__PROBLEM__. In the data below, the answer is the run of lines from the line containing "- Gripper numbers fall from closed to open" through the line containing "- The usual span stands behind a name", both included; print it exactly and nothing else.

__DATA SHOWN__.

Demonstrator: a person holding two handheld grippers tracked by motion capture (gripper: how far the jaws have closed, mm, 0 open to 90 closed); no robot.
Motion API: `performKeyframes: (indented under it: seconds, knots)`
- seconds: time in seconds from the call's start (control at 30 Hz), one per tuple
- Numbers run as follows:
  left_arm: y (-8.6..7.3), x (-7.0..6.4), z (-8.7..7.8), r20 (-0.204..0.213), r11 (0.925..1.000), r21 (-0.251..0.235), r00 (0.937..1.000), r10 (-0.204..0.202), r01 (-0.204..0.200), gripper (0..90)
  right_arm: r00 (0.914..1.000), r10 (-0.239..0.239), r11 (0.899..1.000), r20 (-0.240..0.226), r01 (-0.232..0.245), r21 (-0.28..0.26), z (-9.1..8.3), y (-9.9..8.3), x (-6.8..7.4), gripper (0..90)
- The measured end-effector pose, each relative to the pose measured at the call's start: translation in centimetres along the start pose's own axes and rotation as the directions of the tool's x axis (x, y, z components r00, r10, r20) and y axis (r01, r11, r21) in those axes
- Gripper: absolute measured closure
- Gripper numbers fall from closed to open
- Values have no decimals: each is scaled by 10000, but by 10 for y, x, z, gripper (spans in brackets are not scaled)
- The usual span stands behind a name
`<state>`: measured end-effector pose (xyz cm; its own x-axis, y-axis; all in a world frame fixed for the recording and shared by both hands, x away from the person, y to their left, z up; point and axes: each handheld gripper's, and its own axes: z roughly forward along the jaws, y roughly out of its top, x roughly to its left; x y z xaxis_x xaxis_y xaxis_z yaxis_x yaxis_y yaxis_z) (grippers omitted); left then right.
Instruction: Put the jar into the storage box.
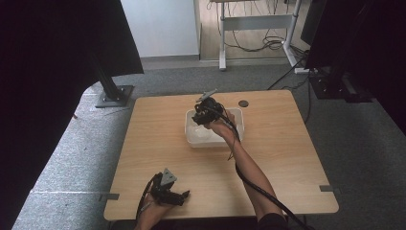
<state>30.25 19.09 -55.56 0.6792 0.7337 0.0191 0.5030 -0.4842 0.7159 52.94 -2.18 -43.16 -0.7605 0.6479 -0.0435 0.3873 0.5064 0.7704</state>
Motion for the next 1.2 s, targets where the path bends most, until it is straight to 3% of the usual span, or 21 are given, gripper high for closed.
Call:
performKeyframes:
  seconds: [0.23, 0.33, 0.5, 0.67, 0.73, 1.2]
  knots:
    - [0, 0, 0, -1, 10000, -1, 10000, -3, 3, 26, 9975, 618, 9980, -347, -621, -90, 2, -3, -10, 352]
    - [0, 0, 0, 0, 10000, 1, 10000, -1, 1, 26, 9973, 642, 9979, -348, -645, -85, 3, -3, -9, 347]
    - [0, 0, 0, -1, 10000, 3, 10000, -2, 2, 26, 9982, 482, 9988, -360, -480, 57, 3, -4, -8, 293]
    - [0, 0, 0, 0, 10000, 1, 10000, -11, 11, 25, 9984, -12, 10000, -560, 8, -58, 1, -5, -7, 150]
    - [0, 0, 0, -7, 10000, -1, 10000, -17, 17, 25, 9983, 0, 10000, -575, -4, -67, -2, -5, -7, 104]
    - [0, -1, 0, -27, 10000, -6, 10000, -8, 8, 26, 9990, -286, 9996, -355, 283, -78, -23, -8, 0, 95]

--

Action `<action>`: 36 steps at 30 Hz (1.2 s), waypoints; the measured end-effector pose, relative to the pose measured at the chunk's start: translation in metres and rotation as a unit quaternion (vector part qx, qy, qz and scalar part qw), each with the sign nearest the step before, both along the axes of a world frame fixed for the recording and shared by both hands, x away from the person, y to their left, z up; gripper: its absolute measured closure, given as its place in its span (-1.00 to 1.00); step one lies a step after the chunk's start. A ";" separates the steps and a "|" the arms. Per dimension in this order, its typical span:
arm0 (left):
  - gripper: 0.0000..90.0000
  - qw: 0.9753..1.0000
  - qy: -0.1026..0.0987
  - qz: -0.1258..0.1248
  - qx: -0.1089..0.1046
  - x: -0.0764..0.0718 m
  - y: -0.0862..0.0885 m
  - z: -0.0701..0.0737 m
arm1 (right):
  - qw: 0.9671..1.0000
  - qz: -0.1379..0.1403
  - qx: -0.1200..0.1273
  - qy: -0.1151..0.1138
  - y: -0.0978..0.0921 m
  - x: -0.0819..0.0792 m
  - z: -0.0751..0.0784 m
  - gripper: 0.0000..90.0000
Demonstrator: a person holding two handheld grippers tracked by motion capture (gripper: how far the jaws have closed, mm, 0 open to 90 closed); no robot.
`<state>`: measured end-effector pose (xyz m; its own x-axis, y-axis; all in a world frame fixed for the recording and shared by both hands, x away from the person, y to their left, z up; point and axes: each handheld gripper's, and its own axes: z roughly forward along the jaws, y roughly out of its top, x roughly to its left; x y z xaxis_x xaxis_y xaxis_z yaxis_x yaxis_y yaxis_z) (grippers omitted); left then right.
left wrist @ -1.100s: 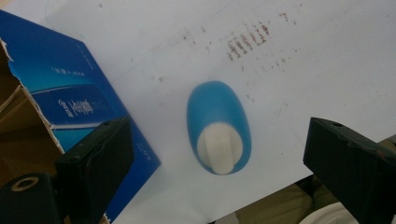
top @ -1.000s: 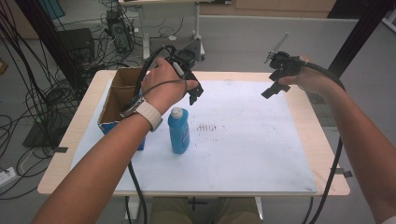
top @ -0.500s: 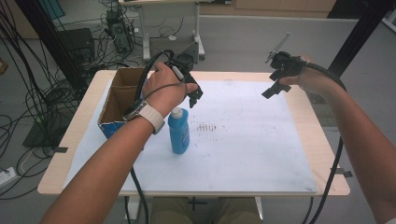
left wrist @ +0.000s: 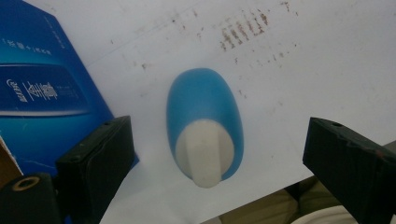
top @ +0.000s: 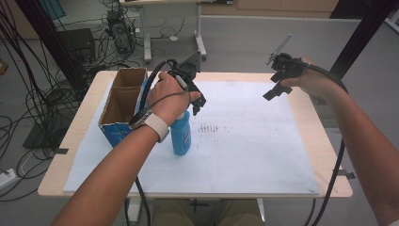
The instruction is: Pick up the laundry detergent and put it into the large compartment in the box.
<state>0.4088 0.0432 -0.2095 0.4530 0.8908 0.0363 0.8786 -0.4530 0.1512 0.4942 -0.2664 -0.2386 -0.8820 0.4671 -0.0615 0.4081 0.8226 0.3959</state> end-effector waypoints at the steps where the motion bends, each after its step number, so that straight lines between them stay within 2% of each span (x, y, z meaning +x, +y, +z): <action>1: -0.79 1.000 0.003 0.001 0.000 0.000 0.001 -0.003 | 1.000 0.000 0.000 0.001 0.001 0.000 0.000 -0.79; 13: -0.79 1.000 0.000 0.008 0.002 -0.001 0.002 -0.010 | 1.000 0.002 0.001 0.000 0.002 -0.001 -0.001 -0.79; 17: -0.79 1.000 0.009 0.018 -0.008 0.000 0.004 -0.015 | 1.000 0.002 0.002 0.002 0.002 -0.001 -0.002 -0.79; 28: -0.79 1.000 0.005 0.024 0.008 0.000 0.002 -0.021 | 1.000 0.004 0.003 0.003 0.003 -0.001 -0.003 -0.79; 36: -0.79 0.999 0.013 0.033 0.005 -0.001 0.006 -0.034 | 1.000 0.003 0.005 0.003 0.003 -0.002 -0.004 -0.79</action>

__OUTPUT FOR THIS EXERCISE__.
- Gripper numbers fall from closed to open
- Values have no decimals: each is scaled by 10000, but by 10 for y, x, z, gripper (spans in brackets are not scaled)
- The usual span stands behind a name

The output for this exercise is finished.